== PROVIDED DATA ==

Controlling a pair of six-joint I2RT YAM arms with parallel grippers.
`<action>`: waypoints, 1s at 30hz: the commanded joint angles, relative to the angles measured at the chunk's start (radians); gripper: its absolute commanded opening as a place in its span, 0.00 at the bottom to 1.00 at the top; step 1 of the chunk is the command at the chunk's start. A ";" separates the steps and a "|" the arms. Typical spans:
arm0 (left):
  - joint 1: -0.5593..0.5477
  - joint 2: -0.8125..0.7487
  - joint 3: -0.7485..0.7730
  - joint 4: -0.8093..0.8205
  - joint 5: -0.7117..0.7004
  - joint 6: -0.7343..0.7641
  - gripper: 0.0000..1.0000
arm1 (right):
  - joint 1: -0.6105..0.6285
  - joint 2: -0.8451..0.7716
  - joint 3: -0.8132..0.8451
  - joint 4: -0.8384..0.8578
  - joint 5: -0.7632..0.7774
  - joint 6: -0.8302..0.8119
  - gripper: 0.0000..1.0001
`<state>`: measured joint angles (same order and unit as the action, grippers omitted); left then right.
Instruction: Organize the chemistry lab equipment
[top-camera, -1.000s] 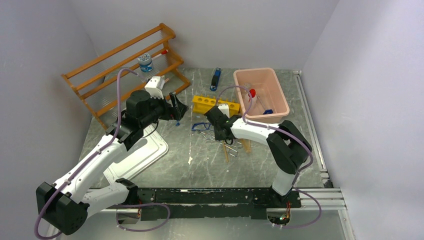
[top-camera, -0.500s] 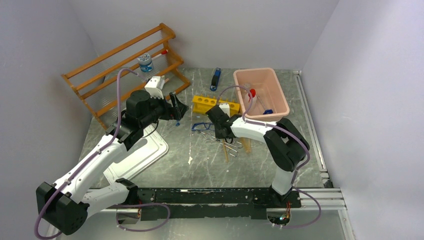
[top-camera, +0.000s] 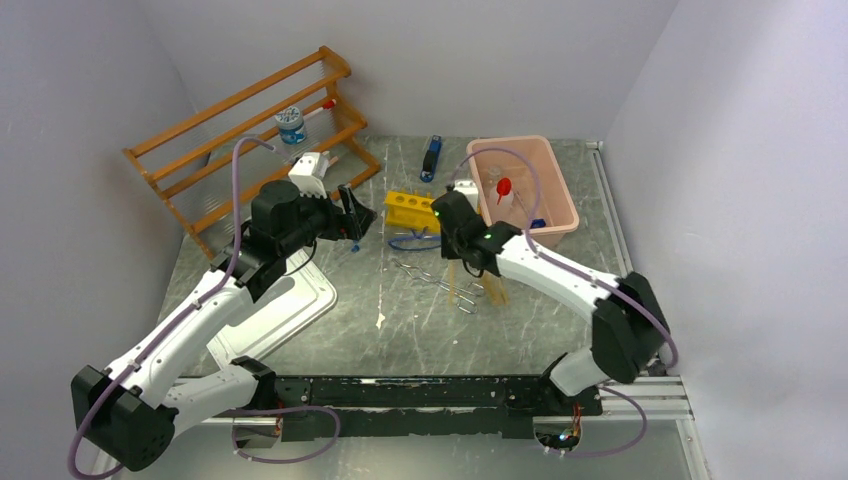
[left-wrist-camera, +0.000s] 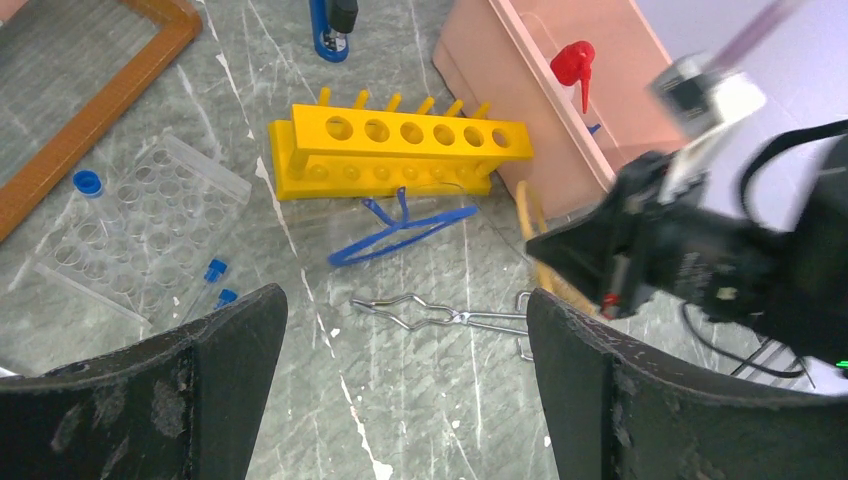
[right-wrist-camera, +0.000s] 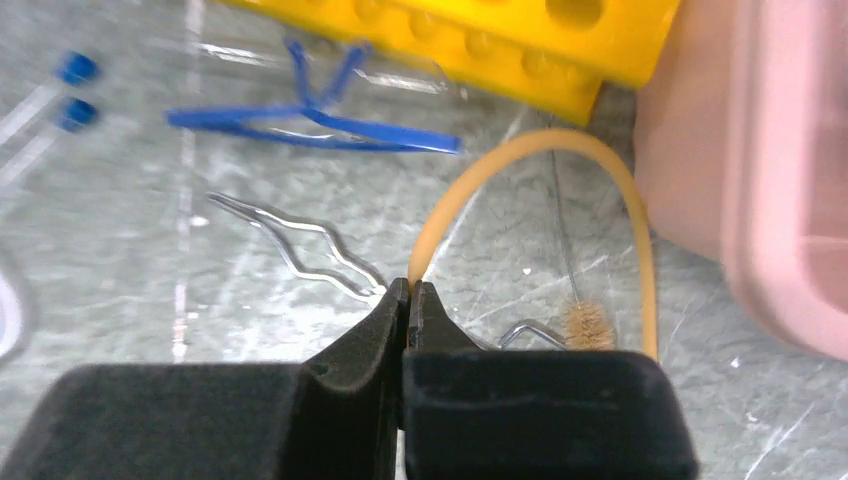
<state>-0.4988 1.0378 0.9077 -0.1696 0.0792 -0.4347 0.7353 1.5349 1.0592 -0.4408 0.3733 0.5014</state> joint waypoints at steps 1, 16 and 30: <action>0.008 -0.023 -0.003 0.014 -0.015 -0.006 0.92 | -0.004 -0.120 0.049 -0.020 0.012 -0.065 0.00; 0.007 -0.042 -0.005 -0.006 -0.034 -0.006 0.92 | -0.006 -0.274 0.279 -0.065 0.084 -0.213 0.00; 0.007 -0.047 0.000 -0.015 -0.046 -0.001 0.92 | -0.008 -0.280 0.633 -0.085 0.266 -0.458 0.00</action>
<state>-0.4988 1.0039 0.9073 -0.1799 0.0498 -0.4343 0.7330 1.2522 1.6253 -0.5285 0.5343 0.1520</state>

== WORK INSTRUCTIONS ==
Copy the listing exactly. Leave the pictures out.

== SOLUTION ==
Controlling a pair of six-joint I2RT YAM arms with parallel grippers.
`<action>`: waypoints, 1s at 30hz: the commanded joint angles, relative to the angles measured at the chunk's start (radians); gripper: its absolute commanded opening as a place in its span, 0.00 at the bottom to 1.00 at the top; step 1 of the chunk is the command at the chunk's start. A ";" separates the steps and a "|" the arms. Typical spans:
arm0 (left):
  - joint 1: -0.5593..0.5477
  - joint 2: -0.8125..0.7487
  - joint 3: -0.7485..0.7730
  - joint 4: -0.8093..0.8205
  - joint 5: -0.7117..0.7004
  - joint 6: -0.7343..0.7641
  - gripper: 0.0000..1.0000
arm1 (right):
  - joint 1: -0.6105..0.6285
  - joint 2: -0.8451..0.7716
  - joint 3: -0.8132..0.8451
  - joint 4: -0.8384..0.8578
  - joint 5: -0.7632..0.7774
  - joint 6: -0.8302..0.8119
  - gripper: 0.0000..1.0001
`<state>`: measured joint angles (same order and unit as the action, grippers omitted); left then right.
Instruction: Organize the chemistry lab equipment
[top-camera, -1.000s] 
[top-camera, -0.500s] 
[top-camera, +0.000s] 
[left-wrist-camera, +0.000s] 
[right-wrist-camera, +0.000s] 
<state>-0.4988 1.0378 0.9077 -0.1696 0.0792 -0.4347 0.7353 1.5349 1.0592 -0.4408 0.3733 0.5014</state> joint waypoints at steps 1, 16 and 30: <action>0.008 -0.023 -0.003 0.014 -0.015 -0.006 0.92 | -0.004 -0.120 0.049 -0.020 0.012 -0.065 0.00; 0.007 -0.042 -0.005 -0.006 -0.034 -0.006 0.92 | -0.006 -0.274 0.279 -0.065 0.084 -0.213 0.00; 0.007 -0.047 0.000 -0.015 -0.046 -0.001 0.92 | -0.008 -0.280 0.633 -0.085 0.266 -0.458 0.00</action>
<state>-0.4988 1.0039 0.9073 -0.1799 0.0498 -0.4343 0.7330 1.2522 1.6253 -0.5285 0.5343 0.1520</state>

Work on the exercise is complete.